Occam's Razor Cuts Deep
By: Gregory Garrett
Occam's Razor, also known as The Principle of Parsimony or The Law of Parsimony (Latin: lex parsimoniae), is the problem-solving principle that "entities should not be multiplied beyond necessity", sometimes inaccurately paraphrased as "the simplest explanation is usually the best one." The idea is frequently attributed to English Franciscan friar William of Ockham (c. 1287–1347), a scholastic philosopher and theologian, although he never used these words.
This philosophical Razor advocates that when presented with competing hypotheses about the same prediction, one should select the solution with the fewest assumptions, and yet, that this is not necessarily meant to be a way of choosing between hypotheses that make different predictions, though it does tend to point us in a particular direction.
The simplest answers, with least assumptions regarding the Earth's Cosmology are:
1) The Moon is inside the Earth's atmosphere and local because it is so astoundingly clear even though it is allegedly outside of the 7 layers of Earth's atmospheric density.
2) The Sun must be local because it is hotter in some places of the Earth than others due to the Sun's proximity over the Earth. If it was 93 million miles away, its rays would be virtually parallel and equally strong at every point on the Earth that it touched, at the same time.
3) The Sun and The Moon are about the same size because we observe this fact.
4) The Earth is Flat because it exhibits zero curvature.
It is part of the natural physics of water and other fluids to always find their level and remain flat. Click here for details.
5) The Earth does not spin because it exhibits zero rotation.
6) The Sun and Moon move above you because this is what we empirically observe.
7) You are stationary because you are not moving.

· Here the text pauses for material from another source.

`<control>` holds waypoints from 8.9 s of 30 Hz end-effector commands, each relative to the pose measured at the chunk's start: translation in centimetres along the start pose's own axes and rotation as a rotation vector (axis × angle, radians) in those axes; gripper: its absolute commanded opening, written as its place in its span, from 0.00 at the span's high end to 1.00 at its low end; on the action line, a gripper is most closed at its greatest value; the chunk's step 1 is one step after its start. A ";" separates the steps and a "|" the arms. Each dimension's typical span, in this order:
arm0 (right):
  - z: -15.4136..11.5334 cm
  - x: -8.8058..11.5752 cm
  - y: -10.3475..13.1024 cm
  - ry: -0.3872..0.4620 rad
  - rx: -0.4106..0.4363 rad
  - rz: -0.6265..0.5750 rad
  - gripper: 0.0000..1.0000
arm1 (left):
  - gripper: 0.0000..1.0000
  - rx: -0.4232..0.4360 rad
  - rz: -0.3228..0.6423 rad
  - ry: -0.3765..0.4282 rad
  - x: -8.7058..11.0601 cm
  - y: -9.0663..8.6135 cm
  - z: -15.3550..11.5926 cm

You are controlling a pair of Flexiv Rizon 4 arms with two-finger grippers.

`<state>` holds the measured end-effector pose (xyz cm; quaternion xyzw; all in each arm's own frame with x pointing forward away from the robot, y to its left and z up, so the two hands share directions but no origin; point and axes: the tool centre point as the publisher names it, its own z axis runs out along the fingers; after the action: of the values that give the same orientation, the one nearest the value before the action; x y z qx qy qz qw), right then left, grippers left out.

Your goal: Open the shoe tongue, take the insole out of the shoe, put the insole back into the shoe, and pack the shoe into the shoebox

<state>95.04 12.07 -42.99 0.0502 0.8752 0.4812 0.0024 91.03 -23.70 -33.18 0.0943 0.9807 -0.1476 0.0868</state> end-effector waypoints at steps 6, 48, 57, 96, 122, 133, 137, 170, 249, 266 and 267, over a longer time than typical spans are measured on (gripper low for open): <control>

8) The Stars move above us because we see them move above us.
9) The Stars are small and local because nobody can see even a million miles away, let alone billions of lightyears away, no matter how many times Carl Sagan says, "billions, and billions, and billions of...".
A typical lighthouse light using a Fresnel lens can be seen for at least 20 nautical miles on a semi clear night at sea level. (light travel is not infinite)
10) The Sun is inside the Earth's atmosphere because from 121,000 feet up, weather balloons have photographed Bright Spots on the tops of clouds, which can only occur from a local light source.
In the Heliocentric Model, Occam's Razor lay rusting on the bathroom sink...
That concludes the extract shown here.